PostgreSQL Architecture – Memory Components
In this post we will discuss Memory Components of PostgreSQL, Memory Components in PostgreSQL can be divided mainly into two category memory region 1). Shared Memory 2). Process Memory or Backend Memory
Shared Memory: Shared Memory refers to the memory reserved for database caching and transaction log caching. This area is used by all processes of a PostgreSQL server. When the server gets started, it occupies some of the memory from the RAM. Depending upon the various parameters like shared_buffers, wal_buffers, etc.
Shared Memory can be further classified as follow:
Shared Buffer: Sets the amount of memory the database server uses for shared memory buffers. The purpose of Shared Buffer is to minimize DISK IO. The shared buffers are accessed by all the background servers and user processes connecting to the database. The data that is written or modified in this location is called “dirty data” and the unit of operation being database blocks (or pages), the modified blocks are also called “dirty blocks” or “dirty pages”. Shared buffers are controlled by the parameter shared_buffers.
WAL (Write Ahead Log) Buffer: The WAL buffer is a buffer that temporarily stores changes to the database. This WAL data is the metadata information about changes to the actual data and is sufficient to reconstruct actual data during database recovery operations. The WAL data is written to a set of physical files in a persistent location called “WAL segments“. The WAL buffer’s memory allocation is controlled by the wal_buffers parameter.
Clog Buffer: CLOG stands for “commit log” CLOG buffers is an area to hold commit log pages. The commit log pages contain a log of transaction metadata and differ from the WAL data. The commit logs have the commit status of all transactions and indicate whether or not a transaction has been completed (committed). There is no specific parameter to control this area of memory. This is automatically managed by the database engine in tiny amounts.
Lock Space (Memory for Locks): This memory component is to store all heavyweight locks used by the PostgreSQL instance. These locks are shared across all the background servers and user processes connecting to the database. A setting of two database parameters namely max_locks_per_transaction and max_pred_locks_per_transaction in way influences the size of this memory component.

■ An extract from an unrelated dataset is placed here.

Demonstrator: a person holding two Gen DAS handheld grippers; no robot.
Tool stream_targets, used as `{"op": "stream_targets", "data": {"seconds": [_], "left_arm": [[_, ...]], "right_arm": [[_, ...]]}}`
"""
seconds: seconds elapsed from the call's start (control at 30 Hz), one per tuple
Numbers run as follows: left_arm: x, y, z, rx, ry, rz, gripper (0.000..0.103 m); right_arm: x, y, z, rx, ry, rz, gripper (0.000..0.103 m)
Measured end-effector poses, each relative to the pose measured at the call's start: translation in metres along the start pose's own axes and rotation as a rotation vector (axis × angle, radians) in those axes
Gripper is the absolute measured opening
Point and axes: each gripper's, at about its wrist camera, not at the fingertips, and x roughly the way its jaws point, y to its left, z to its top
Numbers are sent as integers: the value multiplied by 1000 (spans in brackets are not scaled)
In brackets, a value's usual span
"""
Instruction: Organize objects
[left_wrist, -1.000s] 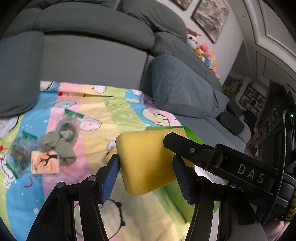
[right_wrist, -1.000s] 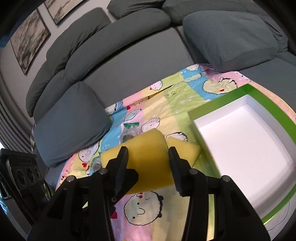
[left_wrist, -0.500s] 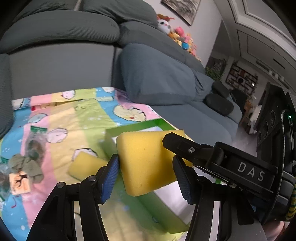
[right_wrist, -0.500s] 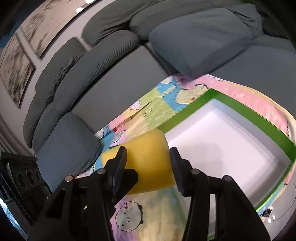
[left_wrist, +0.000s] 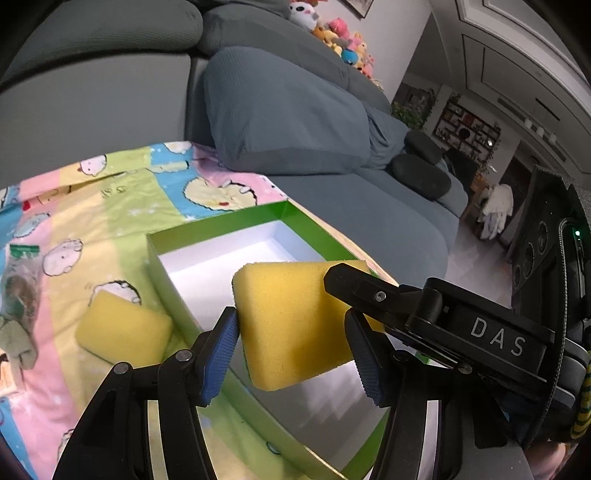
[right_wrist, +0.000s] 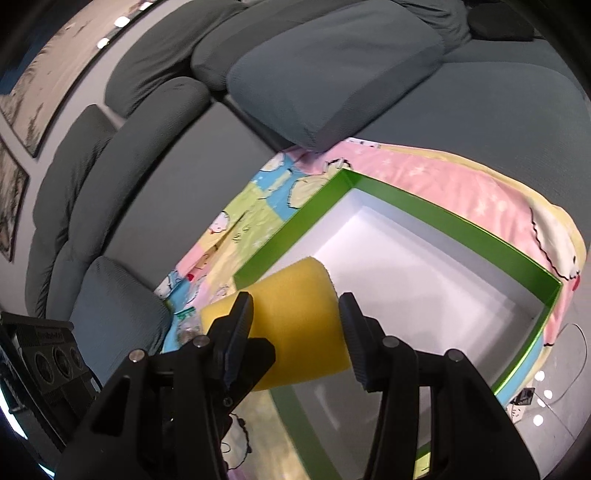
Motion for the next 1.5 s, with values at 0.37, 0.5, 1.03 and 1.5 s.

Process Memory or Backend Memory
Process Memory: This memory area is allocated by each backend process for its own use. It is temporarily used privately by each Postgres process. By default, each session will take size of 4Mb. Eg.: If there are 100 sessions, then they will consume 400 Mb.
Process Memory can be further classified as follow:
Vacuum Buffers: This is the maximum amount of memory used by each of the autovacuum worker processes, and it is controlled by the autovacuum_work_mem database parameter. The memory is allocated from the operating system RAM and is also influenced by the autovacuum_max_workers database parameter. All these parameter settings only come into play when the auto vacuum daemon is enabled. This memory component is not shared by any other background server or user process.

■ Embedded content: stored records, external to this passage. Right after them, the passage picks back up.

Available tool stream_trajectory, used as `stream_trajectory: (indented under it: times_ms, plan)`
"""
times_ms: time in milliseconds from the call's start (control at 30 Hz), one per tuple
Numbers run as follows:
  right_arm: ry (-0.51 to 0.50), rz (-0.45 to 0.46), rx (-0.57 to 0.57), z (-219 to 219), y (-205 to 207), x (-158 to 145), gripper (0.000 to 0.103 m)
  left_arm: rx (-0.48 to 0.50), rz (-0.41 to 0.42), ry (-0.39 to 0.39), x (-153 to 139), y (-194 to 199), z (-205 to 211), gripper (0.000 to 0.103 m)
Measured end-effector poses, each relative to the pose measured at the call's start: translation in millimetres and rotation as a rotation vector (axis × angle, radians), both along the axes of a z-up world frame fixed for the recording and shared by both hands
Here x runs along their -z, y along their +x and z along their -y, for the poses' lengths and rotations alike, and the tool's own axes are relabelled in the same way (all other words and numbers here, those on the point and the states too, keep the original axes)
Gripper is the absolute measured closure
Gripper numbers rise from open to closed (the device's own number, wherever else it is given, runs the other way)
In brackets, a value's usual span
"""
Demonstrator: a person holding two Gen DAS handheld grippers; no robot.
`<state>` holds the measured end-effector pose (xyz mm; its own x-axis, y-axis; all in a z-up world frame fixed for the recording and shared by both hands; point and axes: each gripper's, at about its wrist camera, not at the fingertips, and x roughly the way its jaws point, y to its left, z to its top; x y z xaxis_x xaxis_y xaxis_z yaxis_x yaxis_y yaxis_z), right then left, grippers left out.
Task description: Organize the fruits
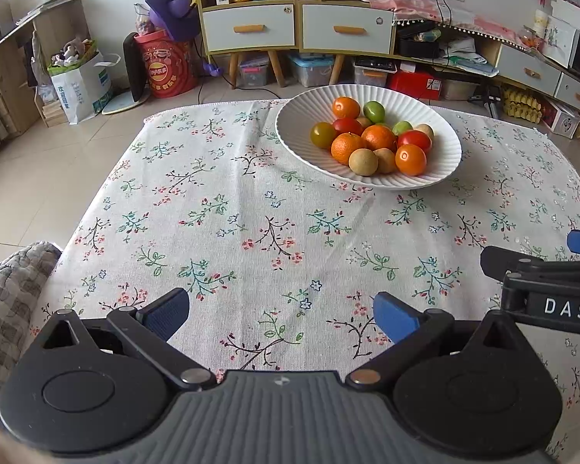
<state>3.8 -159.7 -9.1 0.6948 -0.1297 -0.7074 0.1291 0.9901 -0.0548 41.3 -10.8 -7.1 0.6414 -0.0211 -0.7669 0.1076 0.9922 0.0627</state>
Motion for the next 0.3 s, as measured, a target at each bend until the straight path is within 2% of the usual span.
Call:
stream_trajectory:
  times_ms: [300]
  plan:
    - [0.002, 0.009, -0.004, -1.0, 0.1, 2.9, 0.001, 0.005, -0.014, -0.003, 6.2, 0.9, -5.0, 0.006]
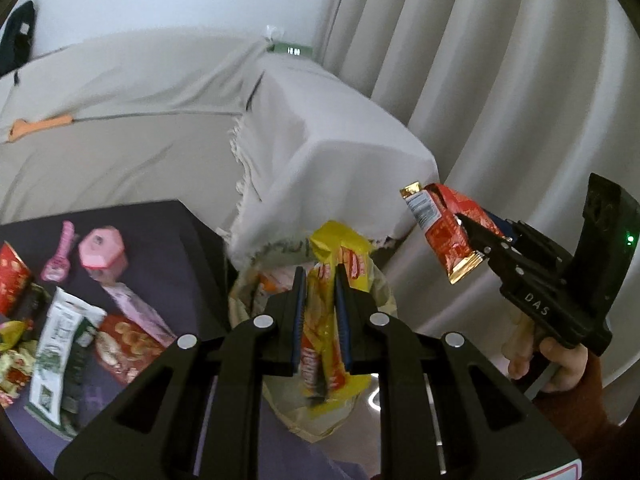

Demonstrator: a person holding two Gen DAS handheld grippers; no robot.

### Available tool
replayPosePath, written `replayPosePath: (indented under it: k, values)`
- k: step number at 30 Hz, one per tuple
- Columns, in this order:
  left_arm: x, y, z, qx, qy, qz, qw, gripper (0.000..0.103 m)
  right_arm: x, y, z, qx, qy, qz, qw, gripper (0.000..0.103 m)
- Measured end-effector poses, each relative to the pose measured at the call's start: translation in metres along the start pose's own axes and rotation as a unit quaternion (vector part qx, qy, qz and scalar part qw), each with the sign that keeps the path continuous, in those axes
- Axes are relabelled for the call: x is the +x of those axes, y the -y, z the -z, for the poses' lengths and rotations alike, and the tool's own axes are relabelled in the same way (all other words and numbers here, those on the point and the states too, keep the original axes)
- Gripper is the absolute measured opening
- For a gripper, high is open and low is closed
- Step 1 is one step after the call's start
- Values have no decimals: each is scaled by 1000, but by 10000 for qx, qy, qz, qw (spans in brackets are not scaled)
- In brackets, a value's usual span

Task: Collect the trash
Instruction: 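Carry both wrappers to the bin and lower them inside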

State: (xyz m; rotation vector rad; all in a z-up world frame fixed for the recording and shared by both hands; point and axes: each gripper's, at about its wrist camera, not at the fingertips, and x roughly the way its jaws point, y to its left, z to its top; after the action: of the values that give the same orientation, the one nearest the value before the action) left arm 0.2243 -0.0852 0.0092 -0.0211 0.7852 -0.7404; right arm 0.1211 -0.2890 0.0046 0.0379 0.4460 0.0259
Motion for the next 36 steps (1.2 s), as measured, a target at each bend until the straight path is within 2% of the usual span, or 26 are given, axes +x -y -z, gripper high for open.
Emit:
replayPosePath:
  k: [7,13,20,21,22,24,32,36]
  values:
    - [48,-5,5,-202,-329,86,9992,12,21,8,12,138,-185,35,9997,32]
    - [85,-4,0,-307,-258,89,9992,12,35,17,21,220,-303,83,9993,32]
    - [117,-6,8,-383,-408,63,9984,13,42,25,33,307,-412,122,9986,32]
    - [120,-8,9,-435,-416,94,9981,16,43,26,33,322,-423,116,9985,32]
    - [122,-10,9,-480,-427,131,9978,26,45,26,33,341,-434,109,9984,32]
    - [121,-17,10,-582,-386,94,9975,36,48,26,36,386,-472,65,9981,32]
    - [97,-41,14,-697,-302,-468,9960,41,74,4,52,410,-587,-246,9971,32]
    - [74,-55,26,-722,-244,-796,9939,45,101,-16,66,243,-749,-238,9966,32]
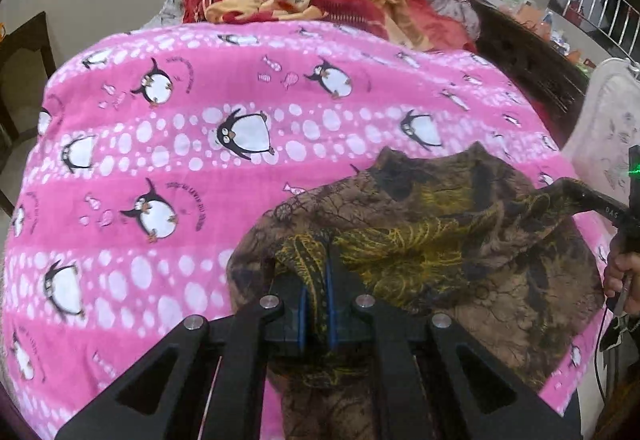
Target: Fold small clothes
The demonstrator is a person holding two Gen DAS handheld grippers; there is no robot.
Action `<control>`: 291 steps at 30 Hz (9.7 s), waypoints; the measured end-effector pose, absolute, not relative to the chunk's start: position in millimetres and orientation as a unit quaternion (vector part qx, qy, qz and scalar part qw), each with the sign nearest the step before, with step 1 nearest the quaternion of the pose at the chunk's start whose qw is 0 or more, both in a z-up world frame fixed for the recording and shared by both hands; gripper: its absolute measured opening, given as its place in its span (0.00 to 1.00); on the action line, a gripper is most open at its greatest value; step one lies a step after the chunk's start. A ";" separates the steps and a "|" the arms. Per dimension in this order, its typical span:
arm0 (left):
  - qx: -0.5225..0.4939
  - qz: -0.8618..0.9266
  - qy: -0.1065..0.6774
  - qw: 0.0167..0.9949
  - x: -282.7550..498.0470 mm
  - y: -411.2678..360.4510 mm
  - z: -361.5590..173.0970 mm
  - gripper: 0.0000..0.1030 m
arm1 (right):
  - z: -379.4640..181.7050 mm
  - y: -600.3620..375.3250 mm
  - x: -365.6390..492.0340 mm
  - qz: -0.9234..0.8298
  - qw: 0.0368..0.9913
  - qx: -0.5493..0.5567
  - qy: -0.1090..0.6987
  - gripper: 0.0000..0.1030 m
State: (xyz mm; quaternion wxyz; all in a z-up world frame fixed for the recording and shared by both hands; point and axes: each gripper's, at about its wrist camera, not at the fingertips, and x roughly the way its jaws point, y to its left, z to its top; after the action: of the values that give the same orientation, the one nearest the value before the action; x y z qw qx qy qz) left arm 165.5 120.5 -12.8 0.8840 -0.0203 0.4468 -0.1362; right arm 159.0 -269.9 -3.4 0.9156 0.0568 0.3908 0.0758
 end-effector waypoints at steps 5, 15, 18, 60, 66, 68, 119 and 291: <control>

Work Memory: This is the amount of memory reserved for either a single sort or hash table operation in a query and it is controlled by work_mem parameter. A sort operation could be one of an ORDER BY, DISTINCT, or Merge join and a hash table operation could be due to a hash-join, hash-based aggregation, or an IN subquery. A single complex query may have any numbers of such sort or hash table operations, and as many chunks of memory allocations defined by the work_mem parameter will be created for each of those operations in a user connection.
Maintenance Work Memory: This is the maximum amount of memory allocation of RAM consumed for maintenance operations. A maintenance operation could be one of the VACUUM, CREATE INDEX, or adding a FOREIGN KEY to a table. The setting is controlled by the maintenance_work_mem database parameter.
Temp Buffers: A database may have one or more temporary tables, and the data blocks (pages) of such temporary tables need a separate allocation of memory to be processed. The temp buffers defined by the temp_buffers parameter. The temp buffers are only used for access to temporary tables in a user session.
postgres=# select name,setting,unit from pg_settings where name like '%buffer%'; name | setting | unit ----------------+---------+------ shared_buffers | 16384 | 8kB temp_buffers | 1024 | 8kB wal_buffers | 512 | 8kB (3 rows) postgres=# select name,setting,unit from pg_settings where name like '%work_mem%'; name | setting | unit ---------------------------+---------+------ autovacuum_work_mem | -1 | kB logical_decoding_work_mem | 65536 | kB maintenance_work_mem | 65536 | kB work_mem | 4096 | kB (4 rows)
Click on below to know more about Processes and Physical Storage of PostgreSQL.
This document is just for learning purpose and always validate in the LAB environment first before applying in the LIVE environment.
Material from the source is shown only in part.